* _Task to complete_: Filter these entries, keeping only lines that hold the word "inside".

↓

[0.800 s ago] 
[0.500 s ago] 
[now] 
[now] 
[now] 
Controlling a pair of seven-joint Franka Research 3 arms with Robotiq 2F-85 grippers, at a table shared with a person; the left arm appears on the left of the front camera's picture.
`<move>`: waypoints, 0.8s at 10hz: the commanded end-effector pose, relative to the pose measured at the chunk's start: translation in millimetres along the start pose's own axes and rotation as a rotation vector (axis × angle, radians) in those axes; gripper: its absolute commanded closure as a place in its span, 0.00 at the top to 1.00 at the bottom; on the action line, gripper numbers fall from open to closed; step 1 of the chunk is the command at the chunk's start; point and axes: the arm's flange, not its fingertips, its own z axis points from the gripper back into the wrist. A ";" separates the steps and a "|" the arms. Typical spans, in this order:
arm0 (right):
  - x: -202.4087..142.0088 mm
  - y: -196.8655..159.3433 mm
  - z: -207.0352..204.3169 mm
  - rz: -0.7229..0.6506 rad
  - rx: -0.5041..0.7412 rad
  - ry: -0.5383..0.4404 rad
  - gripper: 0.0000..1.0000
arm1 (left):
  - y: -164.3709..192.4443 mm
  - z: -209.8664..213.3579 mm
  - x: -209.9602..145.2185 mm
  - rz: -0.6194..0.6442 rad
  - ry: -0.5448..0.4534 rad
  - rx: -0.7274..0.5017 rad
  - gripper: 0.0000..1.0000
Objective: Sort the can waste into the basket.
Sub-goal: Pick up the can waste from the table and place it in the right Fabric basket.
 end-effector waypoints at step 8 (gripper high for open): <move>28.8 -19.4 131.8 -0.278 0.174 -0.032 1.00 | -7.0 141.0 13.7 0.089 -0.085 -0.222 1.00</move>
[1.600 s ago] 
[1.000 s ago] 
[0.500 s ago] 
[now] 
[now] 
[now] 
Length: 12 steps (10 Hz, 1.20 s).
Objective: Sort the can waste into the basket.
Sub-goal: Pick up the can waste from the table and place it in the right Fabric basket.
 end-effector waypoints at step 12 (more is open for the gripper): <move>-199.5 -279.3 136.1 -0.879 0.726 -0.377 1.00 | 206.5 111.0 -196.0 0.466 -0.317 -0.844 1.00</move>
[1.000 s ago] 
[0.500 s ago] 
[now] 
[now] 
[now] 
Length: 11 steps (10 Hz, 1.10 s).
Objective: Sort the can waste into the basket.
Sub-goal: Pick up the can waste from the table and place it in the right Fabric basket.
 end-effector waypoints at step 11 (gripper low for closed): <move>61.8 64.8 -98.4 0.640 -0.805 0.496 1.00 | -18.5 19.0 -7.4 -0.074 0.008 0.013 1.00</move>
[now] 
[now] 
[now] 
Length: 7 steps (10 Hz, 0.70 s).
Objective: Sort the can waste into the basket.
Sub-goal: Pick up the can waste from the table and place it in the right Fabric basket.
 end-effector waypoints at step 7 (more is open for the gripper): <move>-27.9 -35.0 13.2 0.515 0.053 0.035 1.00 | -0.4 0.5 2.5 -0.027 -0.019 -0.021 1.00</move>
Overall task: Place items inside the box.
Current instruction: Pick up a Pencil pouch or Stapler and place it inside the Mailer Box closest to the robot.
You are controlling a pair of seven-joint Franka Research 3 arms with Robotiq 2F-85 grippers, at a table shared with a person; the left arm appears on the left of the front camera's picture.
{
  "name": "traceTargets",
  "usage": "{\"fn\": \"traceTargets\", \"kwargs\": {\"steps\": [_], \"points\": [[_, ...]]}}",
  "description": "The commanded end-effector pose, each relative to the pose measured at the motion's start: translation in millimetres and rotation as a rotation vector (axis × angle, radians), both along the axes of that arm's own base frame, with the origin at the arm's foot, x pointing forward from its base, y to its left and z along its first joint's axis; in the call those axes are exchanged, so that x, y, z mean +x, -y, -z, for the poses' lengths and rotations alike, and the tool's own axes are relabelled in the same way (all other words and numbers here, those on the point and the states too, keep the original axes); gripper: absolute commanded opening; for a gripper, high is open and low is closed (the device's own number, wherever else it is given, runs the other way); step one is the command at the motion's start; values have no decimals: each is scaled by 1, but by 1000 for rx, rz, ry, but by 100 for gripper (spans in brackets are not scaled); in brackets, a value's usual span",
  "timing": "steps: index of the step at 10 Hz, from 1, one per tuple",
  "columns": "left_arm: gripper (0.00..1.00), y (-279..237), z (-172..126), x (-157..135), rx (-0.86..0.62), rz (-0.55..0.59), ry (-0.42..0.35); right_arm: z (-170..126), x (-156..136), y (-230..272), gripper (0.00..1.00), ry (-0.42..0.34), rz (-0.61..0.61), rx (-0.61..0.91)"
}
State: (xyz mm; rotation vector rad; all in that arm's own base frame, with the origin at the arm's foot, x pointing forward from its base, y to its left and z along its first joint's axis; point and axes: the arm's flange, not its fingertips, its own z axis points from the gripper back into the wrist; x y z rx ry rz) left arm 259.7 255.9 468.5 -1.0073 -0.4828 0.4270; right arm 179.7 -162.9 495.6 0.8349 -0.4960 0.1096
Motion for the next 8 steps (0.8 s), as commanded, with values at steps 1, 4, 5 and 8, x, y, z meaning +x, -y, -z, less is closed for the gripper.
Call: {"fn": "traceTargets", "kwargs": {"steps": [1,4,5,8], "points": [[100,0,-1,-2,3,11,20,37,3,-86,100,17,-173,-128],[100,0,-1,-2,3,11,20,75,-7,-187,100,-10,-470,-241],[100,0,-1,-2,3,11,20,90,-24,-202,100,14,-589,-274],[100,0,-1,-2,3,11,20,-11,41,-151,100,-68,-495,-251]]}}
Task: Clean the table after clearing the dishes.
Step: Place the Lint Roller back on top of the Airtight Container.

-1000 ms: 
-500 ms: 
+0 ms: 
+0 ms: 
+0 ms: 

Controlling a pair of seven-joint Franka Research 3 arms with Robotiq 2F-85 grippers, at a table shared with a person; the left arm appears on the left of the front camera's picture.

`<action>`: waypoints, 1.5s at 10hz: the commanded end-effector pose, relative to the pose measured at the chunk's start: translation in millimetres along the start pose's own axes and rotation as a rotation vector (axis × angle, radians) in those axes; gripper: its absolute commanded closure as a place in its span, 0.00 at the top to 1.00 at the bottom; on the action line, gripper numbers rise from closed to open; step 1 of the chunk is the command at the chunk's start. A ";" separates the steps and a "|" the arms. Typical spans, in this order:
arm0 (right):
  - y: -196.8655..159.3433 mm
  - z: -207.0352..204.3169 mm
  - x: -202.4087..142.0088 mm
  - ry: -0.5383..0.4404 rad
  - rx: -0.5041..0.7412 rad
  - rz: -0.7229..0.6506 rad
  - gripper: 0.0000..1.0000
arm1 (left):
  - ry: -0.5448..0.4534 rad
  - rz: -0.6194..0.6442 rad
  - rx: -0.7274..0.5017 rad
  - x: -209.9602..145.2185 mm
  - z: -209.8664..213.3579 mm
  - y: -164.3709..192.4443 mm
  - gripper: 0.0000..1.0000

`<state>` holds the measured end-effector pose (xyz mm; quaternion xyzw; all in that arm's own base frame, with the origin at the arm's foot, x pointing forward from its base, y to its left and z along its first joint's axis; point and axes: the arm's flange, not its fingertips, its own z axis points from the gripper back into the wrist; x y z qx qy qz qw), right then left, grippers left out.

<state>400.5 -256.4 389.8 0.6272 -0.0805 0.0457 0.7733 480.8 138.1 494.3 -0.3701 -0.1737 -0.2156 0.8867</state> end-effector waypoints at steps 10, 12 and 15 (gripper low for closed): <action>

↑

* _Output of the exercise_:
Overall task: Place items inside the box.
Current instruction: Pick up a Pencil pouch or Stapler and place it inside the Mailer Box closest to the robot.

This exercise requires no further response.